Think like a start-up. Be nimble. Fail fast. We hear aspirational instructions like these virtually every day, and they’re usually directed at enterprise organizations with global infrastructure, thousands of employees and complex legacy systems. As our physical and digital worlds collide, and more consumers make the shift to becoming tech natives, the ability to pivot, flex and react quickly becomes vital to success.
In theory and on a small scale, those kinds of aspirational bon mots can work, even at the enterprise level. Certainly there are pockets within large organizations that act more like fintech firms – the innovation labs, perhaps, or maybe the digital and mobile teams.
But the million-dollar question remains: how can companies scale that approach? How can they trickle it down into every layer of the organization?
It requires a shift in priorities, underpinned and enabled by a strategic managed services partnership. In a series of posts, I’ll address three questions I often hear from our clients:
1.Why should I consider managed services?
2. How can I ensure a successful managed services implementation?
3. What benefits can I expect?
Today, I’m going to answer the first and most common question I get asked: Why should my organization consider managed services?
The answer is simple.
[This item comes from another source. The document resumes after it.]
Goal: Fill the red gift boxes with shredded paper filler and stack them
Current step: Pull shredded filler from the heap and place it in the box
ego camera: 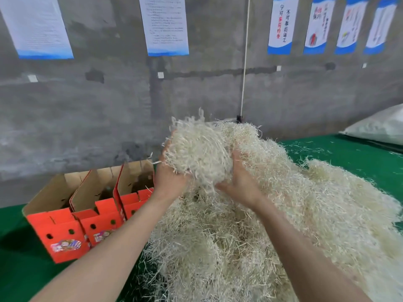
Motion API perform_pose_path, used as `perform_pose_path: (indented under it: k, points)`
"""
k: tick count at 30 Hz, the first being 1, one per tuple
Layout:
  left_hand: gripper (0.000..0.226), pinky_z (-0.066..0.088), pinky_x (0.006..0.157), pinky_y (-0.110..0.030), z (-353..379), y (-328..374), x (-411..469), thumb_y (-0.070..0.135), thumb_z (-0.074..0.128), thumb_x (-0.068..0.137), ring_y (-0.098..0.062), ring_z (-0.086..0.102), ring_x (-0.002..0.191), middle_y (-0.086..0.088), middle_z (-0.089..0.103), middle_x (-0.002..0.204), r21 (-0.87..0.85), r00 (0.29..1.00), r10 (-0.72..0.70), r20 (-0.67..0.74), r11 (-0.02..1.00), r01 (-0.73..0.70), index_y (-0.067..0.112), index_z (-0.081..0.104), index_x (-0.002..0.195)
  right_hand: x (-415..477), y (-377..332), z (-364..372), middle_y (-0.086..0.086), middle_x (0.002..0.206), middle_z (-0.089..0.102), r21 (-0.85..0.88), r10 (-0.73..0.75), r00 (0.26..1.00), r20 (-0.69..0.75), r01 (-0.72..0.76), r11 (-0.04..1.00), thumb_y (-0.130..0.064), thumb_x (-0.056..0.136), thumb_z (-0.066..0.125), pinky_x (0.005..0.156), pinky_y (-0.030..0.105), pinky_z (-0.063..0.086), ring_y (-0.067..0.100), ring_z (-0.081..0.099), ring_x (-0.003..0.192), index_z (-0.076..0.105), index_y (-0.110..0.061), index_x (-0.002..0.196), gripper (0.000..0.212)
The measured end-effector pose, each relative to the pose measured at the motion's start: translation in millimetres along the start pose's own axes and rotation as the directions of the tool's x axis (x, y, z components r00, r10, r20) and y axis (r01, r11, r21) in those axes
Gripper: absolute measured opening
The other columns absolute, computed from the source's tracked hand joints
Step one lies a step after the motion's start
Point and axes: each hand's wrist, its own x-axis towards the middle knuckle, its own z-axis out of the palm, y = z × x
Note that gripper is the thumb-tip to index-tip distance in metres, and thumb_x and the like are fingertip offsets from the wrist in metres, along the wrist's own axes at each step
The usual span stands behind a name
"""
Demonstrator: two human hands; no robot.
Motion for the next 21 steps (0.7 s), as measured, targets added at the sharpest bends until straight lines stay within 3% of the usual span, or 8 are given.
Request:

When you enter a managed services agreement, you’re buying results.
Let me explain.
The challenge of a non-managed relationship is typically the staff, the full-time-equivalent (FTE) individuals. With a staff augmentation model, you’re really just paying for manpower. Often, there’s not a clean line of delineation between responsibilities. On the other hand, if you go with a managed services model, in which you actually have a defined scope of work (SOW) that an outsourcer or partner is providing for you, then you’re not buying a number of FTE or person hours; you’re buying some sort of result.
Think about that: you’re buying results – results your teams may have originally been goaled on in-house. Once those results are outsourced, are there more strategic or ambitious initiatives those employees can focus on? Organizations no longer need to focus on “how” services are delivered, but rather “what” services they need to deliver; the “how” is a technical question that they no longer need to worry about.
And when more workstreams in your organization are able to focus less on technical, day-in day-out deliverables, and more on the “what,” they can begin to migrate toward a leaner, more aggressive model that favors those key fintech attributes: flexibility, speed and innovation.